* _DATA SHOWN_:
============================================================
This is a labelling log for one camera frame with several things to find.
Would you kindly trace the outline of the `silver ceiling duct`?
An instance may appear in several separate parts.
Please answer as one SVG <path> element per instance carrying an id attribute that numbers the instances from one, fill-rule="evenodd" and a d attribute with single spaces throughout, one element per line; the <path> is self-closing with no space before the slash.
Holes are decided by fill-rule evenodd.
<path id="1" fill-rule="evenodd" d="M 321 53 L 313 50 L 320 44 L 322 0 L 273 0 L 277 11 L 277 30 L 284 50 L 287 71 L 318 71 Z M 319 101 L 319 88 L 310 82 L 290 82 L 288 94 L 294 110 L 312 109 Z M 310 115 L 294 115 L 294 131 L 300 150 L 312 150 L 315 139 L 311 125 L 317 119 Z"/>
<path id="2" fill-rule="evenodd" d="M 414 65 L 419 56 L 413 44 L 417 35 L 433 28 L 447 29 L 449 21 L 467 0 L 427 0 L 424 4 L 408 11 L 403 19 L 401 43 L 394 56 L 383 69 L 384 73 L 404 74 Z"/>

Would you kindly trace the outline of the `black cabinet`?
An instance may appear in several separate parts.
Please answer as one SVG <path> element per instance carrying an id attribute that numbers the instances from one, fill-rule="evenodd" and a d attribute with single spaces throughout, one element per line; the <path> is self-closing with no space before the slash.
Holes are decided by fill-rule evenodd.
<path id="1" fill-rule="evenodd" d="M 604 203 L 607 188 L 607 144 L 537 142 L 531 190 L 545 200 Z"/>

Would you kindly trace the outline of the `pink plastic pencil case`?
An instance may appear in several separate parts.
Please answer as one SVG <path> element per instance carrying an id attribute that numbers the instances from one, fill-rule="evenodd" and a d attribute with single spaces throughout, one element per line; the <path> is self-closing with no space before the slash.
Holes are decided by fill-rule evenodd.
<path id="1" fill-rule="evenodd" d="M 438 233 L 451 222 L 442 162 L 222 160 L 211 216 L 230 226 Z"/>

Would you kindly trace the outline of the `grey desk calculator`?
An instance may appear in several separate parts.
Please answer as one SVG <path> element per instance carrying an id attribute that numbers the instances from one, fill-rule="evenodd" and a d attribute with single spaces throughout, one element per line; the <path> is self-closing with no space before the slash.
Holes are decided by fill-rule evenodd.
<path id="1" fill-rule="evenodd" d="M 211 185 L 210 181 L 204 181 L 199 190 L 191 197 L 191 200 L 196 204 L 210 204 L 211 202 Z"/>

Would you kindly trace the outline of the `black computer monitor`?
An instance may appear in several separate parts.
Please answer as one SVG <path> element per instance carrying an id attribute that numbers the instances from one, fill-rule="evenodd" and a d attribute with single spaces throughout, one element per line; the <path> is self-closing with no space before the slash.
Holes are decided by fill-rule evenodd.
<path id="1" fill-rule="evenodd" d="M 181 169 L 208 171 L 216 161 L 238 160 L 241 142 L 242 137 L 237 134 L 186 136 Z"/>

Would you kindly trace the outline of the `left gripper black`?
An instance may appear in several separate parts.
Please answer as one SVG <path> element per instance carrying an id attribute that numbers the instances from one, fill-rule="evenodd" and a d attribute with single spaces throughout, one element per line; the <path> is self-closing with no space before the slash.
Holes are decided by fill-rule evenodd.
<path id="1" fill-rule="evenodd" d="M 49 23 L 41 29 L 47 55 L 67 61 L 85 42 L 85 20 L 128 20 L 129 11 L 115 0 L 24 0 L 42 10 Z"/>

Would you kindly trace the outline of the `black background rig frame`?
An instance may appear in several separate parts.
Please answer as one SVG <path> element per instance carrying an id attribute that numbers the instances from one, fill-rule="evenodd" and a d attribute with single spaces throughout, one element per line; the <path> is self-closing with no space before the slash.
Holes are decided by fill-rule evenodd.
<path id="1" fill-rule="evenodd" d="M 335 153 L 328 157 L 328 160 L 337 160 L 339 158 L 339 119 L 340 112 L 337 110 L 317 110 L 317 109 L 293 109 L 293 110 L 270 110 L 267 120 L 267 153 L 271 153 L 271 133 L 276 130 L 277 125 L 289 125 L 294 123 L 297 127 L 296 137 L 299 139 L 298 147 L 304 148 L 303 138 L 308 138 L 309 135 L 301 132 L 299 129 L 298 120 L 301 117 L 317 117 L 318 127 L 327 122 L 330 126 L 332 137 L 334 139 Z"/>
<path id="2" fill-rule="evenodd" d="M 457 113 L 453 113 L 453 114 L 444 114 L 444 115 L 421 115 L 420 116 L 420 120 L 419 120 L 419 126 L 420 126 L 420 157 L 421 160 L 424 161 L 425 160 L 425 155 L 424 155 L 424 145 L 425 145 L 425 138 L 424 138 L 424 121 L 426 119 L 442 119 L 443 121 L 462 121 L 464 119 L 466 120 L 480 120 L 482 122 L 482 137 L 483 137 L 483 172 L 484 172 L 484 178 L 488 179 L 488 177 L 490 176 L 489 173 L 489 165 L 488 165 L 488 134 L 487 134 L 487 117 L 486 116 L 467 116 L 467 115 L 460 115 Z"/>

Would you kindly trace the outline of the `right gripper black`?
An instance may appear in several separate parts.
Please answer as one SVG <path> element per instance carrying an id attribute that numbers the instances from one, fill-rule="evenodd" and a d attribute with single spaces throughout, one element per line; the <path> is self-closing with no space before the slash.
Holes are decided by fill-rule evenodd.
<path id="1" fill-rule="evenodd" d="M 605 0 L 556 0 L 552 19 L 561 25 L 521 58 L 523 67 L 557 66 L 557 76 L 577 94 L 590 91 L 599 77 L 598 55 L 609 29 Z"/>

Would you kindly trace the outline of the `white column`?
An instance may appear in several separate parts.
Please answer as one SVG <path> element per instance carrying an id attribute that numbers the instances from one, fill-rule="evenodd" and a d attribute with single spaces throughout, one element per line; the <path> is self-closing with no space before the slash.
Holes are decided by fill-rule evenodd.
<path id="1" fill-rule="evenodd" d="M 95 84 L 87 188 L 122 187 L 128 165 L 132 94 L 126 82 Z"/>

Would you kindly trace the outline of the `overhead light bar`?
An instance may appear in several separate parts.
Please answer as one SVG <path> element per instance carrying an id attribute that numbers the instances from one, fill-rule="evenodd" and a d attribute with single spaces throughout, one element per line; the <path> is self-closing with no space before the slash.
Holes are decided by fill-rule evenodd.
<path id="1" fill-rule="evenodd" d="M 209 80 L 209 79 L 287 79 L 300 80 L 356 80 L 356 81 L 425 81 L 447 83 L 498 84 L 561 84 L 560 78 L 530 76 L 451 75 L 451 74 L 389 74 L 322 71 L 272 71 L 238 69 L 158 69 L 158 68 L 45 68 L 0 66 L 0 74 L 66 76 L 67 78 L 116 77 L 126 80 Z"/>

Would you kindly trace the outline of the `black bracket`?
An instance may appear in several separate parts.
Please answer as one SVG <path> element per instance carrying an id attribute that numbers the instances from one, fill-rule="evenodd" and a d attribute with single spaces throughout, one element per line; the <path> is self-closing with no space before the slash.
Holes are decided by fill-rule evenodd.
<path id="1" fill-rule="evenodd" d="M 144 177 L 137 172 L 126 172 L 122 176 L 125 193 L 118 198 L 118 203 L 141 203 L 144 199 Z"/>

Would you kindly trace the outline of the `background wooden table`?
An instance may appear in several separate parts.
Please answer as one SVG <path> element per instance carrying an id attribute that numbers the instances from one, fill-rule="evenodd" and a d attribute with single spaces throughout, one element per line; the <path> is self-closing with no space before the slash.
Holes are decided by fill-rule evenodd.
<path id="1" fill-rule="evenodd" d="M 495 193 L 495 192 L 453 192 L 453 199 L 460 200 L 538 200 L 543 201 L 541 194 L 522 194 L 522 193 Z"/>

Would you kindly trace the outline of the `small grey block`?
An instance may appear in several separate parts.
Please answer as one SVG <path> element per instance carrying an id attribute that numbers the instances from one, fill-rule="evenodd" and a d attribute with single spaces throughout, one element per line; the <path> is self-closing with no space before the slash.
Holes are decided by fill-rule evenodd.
============================================================
Among the lines above, find those that contain the word "black" and copy them.

Would you kindly trace the outline of the `black cabinet`?
Would you kindly trace the outline of the `black computer monitor`?
Would you kindly trace the outline of the `left gripper black`?
Would you kindly trace the outline of the `black background rig frame`?
Would you kindly trace the outline of the `right gripper black`?
Would you kindly trace the outline of the `black bracket`?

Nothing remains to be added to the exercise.